* Instructions to follow: Somewhere below is a line with "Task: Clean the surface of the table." and, later, a line with "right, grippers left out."; repeat those two lines and all the lines between them, exactly as they are.

[Records provided — start]

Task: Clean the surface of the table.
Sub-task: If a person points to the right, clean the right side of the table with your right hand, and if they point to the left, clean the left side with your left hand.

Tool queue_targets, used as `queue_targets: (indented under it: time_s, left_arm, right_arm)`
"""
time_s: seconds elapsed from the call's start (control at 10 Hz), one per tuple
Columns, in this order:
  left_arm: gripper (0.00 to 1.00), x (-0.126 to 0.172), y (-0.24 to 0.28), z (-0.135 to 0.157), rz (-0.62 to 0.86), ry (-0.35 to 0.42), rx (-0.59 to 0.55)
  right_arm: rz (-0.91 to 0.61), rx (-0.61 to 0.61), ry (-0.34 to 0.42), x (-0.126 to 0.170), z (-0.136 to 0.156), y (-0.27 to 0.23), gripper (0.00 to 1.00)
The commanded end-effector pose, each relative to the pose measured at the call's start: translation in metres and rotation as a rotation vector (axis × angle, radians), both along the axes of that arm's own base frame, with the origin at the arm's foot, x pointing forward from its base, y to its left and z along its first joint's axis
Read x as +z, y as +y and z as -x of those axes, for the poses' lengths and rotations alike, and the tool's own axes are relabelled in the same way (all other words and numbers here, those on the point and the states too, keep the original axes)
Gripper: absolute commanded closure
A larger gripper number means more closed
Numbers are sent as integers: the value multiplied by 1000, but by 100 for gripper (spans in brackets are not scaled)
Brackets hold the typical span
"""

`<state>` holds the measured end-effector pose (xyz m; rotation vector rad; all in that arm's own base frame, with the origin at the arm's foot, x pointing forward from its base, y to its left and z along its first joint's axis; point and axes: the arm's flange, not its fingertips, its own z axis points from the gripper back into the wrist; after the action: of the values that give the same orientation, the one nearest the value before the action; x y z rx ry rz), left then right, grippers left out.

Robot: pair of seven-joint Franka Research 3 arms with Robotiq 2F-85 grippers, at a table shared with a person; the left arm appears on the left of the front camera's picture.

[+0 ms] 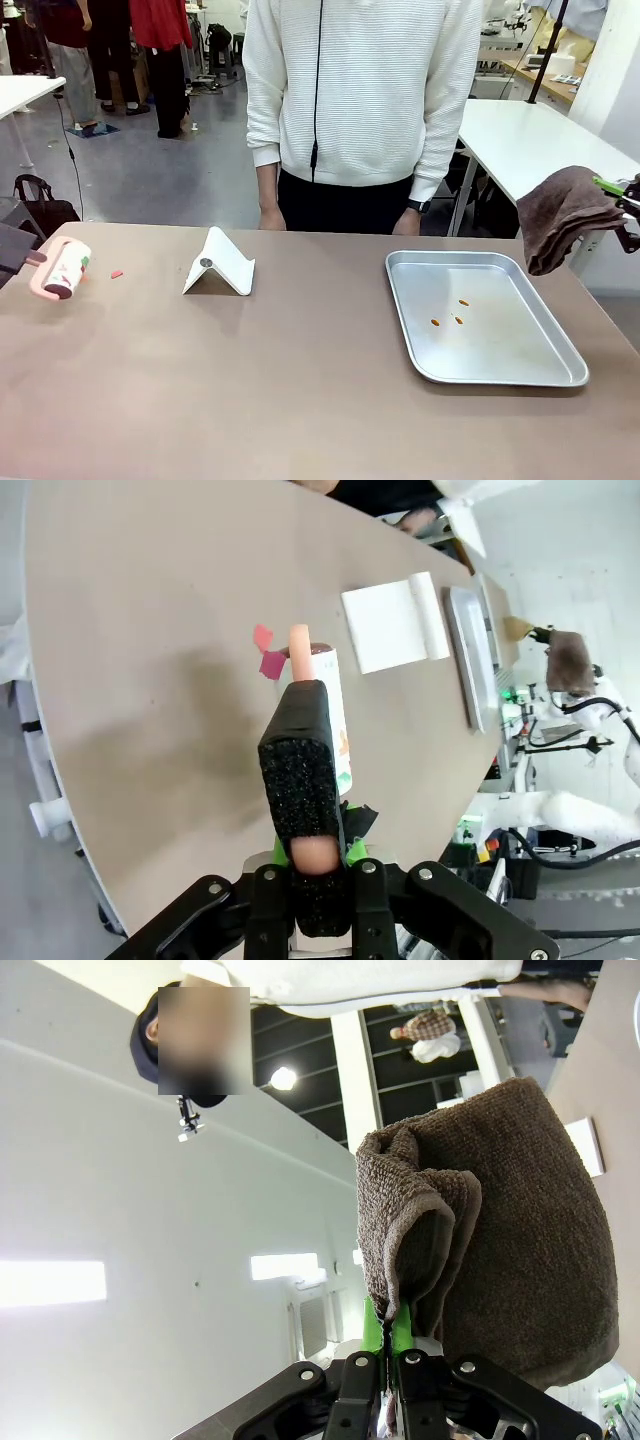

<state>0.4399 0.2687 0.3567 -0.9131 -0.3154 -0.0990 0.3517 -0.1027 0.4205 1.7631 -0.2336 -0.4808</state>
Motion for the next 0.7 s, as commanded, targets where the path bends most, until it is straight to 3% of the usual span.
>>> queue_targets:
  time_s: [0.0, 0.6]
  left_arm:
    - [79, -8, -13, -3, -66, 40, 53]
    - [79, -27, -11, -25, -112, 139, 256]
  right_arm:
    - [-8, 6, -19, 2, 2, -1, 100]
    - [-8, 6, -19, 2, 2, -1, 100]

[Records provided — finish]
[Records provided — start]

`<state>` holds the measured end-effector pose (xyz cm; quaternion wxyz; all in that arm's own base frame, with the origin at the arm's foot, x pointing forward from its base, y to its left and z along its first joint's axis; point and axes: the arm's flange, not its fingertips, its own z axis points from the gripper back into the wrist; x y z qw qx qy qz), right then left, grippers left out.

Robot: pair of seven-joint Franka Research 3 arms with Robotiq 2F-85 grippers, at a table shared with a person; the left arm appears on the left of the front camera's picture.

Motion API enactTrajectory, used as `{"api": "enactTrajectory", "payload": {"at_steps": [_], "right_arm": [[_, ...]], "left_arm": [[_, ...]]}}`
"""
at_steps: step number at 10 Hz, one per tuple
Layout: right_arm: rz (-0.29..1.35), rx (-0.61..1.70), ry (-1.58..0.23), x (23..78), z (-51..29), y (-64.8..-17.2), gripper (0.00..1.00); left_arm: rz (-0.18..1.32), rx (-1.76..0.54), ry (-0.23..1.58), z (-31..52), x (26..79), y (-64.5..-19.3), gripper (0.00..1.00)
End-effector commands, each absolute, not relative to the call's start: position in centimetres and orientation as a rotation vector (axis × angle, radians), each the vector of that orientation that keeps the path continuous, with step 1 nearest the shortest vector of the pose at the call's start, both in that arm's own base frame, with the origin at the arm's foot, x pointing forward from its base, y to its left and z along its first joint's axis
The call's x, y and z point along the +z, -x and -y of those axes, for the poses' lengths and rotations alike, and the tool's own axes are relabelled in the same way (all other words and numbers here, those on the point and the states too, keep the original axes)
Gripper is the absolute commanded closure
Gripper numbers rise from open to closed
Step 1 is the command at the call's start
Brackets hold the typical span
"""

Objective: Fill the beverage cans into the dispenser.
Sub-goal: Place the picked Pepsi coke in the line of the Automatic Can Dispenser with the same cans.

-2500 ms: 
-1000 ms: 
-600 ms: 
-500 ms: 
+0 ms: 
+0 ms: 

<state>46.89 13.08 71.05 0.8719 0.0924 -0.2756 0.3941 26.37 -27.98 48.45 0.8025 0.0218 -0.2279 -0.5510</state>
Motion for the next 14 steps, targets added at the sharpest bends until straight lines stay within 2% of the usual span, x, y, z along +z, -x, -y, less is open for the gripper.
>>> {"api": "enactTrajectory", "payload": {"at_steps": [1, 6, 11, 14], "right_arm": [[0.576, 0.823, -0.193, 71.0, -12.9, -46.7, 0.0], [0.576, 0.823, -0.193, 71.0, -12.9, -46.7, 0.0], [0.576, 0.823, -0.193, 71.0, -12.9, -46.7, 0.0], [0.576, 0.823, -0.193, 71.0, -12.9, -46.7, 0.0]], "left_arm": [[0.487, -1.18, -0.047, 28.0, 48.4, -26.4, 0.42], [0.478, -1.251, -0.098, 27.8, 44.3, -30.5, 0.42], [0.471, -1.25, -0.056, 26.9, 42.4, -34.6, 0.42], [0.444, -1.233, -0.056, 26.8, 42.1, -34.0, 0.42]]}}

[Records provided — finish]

* Answer section:
Task: Clean the surface of the table.
Sub-task: If a person points to the right, clean the right side of the table with your right hand, and if they point to the left, clean the left side with your left hand.

Tool queue_targets, used as `queue_targets: (indented under it: time_s, left_arm, right_arm)`
"""
time_s: seconds elapsed from the call's start (control at 10 Hz), one per tuple
Columns, in this order:
  left_arm: gripper (0.00 to 1.00), x (-0.126 to 0.172), y (-0.24 to 0.28), z (-0.135 to 0.157), rz (-0.62 to 0.86), ry (-0.35 to 0.42), rx (-0.59 to 0.55)
  right_arm: rz (-0.91 to 0.61), rx (-0.61 to 0.61), ry (-0.34 to 0.42), x (-0.126 to 0.170), z (-0.136 to 0.156), y (-0.27 to 0.23), gripper (0.00 to 1.00)
The commanded end-effector pose, each relative to the pose measured at the call's start: translation in metres and rotation as a rotation vector (axis × angle, radians), both along the axes of that arm's own base frame, with the origin at the arm's foot, x pointing forward from its base, y to its left and z along its first joint's axis
Read x as +z, y as +y and z as -x of those axes, for the poses' lengths and rotations alike, and the tool's own axes are relabelled in the same way (all other words and numbers here, those on the point and the states too, keep the original axes)
Gripper: absolute commanded closure
A larger gripper number means more closed
Numbers are sent as integers: the value multiplied by 1000, but by 100 for gripper (spans in brackets are not scaled)
Brackets hold the typical span
"""

`<state>` holds the measured end-effector pose (xyz m; rotation vector rad; all in that arm's own base frame, with the origin at the arm's foot, x pointing forward from its base, y to its left and z along its first joint's axis; point and axes: the arm's flange, not its fingertips, its own z axis points from the gripper back into the wrist; after the action: of the values that give the same orientation, the one nearest the value before the action; x y z rx ry rz), left then right, grippers left out.

No more work is left in this exercise.